It's been a long time coming but now it's arrived: Dublin is officially the fourth UNESCO city of literature. It's only right and proper that a city that has punched above its weight should be accorded this recognition - for no other city in the world for its size or population has produced three Nobel Laureates in WB Yeats (1923), GB Shaw (1925), Samuel Beckett (1969) and arguably but for certain circumstances, another two, James Joyce and Oscar Wilde, could have scooped the garland too! Add to the melting pot, that it's also produced two of the twentieth century's finest dramatists in JM Synge and Sean O'Casey, the author of Gulliver's Travels, the author of Dracula, and a previous vampire chronicler in Sheridan Le Fanu, and you have a potent cocktail.
There are three statues of James Joyce in Dublin - one is largely unknown by even locals and the Irish themselves! It's my favourite and is located at the back of the Merrion Hotel. It's a fine sculpture by with a very interesting concept; a water clock trickling at Joyce's feet branching out like the spokes of a wheel giving a chronological run down of the wanderings of Leopold Bloom, the central character of Ulyssees. The statue does justice to Ulyssees, and the deft tapestry of the work of one of the most influential writers of all time and arguably the most revolutionary writer of the twentieth century.
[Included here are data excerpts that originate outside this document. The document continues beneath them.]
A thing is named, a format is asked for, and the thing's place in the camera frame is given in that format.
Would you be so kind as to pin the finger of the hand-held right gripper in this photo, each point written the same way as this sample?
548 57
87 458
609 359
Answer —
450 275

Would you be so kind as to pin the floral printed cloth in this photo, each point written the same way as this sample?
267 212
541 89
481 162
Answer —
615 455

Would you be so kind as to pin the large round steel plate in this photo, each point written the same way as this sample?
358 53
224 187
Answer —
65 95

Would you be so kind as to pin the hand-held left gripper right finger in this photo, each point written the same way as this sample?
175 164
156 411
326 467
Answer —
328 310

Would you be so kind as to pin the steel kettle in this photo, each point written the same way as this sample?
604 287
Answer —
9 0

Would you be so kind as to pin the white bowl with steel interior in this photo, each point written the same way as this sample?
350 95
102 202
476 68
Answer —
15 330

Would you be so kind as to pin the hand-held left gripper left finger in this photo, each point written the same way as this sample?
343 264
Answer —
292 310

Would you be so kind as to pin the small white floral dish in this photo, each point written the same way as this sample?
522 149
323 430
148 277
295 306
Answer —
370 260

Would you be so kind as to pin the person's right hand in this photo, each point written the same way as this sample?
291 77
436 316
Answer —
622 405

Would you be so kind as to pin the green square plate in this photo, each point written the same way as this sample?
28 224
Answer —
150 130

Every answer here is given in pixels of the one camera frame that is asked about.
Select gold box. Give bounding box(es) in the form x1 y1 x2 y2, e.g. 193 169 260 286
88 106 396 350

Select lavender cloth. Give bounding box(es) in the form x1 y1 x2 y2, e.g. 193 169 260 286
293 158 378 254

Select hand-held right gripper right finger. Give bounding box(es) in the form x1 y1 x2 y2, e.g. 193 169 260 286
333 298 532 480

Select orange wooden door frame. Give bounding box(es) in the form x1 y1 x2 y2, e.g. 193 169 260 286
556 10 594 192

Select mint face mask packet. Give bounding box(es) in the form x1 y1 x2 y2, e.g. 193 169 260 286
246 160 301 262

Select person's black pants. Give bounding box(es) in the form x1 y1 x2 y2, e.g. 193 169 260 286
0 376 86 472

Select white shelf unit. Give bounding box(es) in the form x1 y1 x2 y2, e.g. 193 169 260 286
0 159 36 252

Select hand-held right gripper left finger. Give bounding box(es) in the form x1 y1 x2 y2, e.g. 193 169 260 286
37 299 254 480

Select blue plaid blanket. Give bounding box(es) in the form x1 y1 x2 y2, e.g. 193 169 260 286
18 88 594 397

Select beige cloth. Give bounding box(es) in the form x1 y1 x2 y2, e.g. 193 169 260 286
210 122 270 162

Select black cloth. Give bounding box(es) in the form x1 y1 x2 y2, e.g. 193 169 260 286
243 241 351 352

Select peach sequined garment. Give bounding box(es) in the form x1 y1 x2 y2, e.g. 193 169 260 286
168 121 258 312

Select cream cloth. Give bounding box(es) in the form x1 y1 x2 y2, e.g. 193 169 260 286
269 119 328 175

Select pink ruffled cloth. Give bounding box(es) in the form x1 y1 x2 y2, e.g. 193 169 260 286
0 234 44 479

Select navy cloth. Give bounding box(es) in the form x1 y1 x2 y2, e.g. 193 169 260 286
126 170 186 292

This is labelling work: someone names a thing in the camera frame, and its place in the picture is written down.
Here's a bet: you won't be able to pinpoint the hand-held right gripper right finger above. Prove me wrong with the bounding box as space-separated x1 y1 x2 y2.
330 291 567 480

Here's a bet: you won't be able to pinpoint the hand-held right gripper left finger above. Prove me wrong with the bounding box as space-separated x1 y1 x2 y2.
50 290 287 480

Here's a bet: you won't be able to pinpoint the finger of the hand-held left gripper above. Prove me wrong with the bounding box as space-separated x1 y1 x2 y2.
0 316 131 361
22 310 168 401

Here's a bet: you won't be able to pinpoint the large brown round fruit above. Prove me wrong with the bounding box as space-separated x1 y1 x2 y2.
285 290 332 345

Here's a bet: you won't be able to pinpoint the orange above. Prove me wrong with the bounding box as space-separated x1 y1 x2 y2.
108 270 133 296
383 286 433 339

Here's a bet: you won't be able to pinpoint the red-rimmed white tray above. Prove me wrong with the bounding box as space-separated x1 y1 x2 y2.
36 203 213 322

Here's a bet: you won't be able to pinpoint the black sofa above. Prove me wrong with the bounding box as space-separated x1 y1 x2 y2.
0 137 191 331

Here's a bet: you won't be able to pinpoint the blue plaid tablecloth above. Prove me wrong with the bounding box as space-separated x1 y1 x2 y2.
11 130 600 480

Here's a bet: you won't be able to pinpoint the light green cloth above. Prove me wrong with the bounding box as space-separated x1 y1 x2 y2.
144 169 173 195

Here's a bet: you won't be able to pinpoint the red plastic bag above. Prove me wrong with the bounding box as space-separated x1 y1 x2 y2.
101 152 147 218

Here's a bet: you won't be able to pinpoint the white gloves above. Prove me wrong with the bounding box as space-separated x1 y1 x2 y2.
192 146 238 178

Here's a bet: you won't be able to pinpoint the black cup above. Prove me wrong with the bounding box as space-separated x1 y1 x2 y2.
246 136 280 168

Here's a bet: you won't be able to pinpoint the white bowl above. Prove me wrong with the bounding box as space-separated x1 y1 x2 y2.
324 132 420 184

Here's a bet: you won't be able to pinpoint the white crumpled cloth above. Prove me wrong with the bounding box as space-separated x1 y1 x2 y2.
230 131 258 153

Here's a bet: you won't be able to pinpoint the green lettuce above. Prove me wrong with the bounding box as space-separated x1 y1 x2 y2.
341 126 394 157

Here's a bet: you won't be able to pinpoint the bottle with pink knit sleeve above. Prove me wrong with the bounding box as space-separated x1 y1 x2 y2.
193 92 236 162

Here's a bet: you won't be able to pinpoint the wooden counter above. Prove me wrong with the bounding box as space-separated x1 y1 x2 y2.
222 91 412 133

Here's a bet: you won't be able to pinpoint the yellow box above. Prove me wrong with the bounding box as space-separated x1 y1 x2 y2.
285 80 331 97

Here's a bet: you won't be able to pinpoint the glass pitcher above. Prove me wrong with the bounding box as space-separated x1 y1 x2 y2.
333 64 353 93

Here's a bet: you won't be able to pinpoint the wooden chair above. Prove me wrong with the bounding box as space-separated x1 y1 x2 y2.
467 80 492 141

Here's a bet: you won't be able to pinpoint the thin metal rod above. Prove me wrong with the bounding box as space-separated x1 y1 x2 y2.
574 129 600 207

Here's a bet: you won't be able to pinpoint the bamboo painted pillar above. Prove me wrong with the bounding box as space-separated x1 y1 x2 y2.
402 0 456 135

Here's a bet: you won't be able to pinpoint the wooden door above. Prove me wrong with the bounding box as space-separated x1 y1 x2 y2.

It is also part of what I call Hidden Dublin!
There are three houses accociated with GB Shaw in Dublin - one is called Torca Cottage located in Dalkey and has become a kind of pilgrimage for me. Owned by his surrogate father, George Vandaleur Lee, it's where Shaw spent his summer months from 1866 to 1874. The views it offers of Dublin Bay are spectacular and surely they fanned the fires of the imagination of a young Shaw! For he called the house, one of his three ''National Colleges of life". Could a young Shaw have dreamed the nucleus of Saint Joan or Pygmalion whilst here, I've often wondered?
There are two sculptures of Oscar Wilde in Dublin - one is not very well known. Once again, I love going to it; it's a striking depiction of Oscar Wilde's regal head, located in the Smurfit Institute in Trinity College. Aptly located, just around the corner from his birthplace and upon the site of his father's eye & ear hospital; but most of all, it seems only fitting that it is to be seen in the college which saw Oscar win the very prestigious Berkeley Gold medal for academic distinction!
Now, is the time to come to Dublin, and sample not only the sites and hidden sights associated with her famous literati glitterati but it's lesser known ones; for the Roll of honour is a long one as long as a book which has no ending!